Фамилию истинного отца Валерия она не называла, говоря о нем туманным и общим выражением — как о "друге юности", который из чувства глубокой ревности не захотел заключить с ней брака, когда она была уже на пятом месяце беременности. Свою вину перед женихом она вуалировала общими словами, ставя себя на ступень жертвы недоразумений и наговоров злых людей. Если в беседе с Калерией она слегка приподняла завесу над своей виной перед истинным отцом Валерия, который, приехав в отпуск с воинской службы для регистрации брака, застал у нее в гостях своего друга, случайно навестившего Веронику, то в письме на комиссию, чтобы не вызвать отрицательного отношения к ее просьбе, Вероника Павловна эти детали опустила и закончила свое заявление просьбой, чтобы комиссия помогла ей сохранить в душе сына любовь к матери, за которую она уже так жестоко поплатилась, сознательно пойдя на ложь-легенду об отце-летчике, трагически погибшем во время выполнения задания.
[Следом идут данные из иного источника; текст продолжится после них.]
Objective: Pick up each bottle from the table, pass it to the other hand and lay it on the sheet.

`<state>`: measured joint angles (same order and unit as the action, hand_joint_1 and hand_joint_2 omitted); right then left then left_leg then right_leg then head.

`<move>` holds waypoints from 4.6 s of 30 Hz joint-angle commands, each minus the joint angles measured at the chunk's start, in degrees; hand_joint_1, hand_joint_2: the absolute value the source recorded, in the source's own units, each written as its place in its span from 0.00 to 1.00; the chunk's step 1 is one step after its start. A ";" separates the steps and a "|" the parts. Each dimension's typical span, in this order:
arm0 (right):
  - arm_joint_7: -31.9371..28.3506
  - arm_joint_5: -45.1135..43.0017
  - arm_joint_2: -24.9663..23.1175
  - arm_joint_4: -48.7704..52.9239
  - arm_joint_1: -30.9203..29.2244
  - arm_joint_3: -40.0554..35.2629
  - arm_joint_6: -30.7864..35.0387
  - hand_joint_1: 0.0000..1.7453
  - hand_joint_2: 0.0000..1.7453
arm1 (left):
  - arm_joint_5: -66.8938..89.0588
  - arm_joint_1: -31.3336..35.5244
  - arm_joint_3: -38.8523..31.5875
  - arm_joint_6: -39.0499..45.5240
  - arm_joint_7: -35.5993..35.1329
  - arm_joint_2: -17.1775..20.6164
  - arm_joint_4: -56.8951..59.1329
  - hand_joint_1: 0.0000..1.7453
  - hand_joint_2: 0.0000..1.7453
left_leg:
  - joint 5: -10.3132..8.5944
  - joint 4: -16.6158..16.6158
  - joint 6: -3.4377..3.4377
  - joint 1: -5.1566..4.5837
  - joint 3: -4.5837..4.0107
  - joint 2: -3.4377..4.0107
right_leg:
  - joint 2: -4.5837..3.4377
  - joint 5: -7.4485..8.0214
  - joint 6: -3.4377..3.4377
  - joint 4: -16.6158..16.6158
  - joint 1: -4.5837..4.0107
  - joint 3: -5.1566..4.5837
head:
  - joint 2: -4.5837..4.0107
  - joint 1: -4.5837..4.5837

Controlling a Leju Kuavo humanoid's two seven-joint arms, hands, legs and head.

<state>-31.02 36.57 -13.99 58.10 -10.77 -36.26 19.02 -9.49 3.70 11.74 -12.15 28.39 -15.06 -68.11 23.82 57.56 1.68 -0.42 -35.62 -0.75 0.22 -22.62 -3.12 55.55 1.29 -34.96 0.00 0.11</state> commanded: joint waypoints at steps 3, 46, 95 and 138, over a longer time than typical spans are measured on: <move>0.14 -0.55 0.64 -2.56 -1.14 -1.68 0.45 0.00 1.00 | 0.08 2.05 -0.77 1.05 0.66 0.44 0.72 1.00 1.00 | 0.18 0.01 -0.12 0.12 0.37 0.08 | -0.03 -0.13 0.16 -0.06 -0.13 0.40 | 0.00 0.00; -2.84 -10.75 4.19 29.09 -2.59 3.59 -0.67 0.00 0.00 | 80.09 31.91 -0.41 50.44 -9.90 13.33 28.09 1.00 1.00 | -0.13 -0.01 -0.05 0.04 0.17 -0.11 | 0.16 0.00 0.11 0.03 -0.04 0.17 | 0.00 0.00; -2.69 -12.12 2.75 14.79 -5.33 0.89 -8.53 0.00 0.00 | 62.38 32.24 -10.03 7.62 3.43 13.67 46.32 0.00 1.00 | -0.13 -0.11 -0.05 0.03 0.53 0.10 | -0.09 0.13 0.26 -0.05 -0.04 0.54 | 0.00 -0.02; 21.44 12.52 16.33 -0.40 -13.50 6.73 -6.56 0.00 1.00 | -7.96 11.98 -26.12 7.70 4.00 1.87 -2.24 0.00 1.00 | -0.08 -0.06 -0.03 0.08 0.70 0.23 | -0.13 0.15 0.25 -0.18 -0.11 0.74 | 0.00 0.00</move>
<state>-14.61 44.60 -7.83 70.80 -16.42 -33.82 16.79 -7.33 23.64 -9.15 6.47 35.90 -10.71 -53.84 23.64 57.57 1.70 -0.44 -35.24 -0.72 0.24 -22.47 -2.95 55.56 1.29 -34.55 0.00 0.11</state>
Уж так, видно, самой природой сформирована душа человека: совершив тяжкий, непростительный грех, стоявший на грани подлости и предательства, человек, еще не потерявший совесть и способный оценивать свои поступки, вначале мучается, казнится, медленно сжигает себя на костре раскаяния… Но время, этот великий лекарь не только страданий физических, но и душевных, с годами гасит всякую боль и даже находит причины для оправдания и объяснения совершенного греха. Так произошло и с Вероникой Павловной. Первые дни после того, как она поняла, что навсегда потеряла своего любящего жениха, приехавшего с другого конца страны, чтобы стать ее мужем и отцом ее ребенка, и не привязала к себе Игоря Туровского, в которого была безответно влюблена много лет, она была на грани самоубийства. Но зарождающиеся в ее душе чувства и силы материнства удержали от этого последнего рокового шага.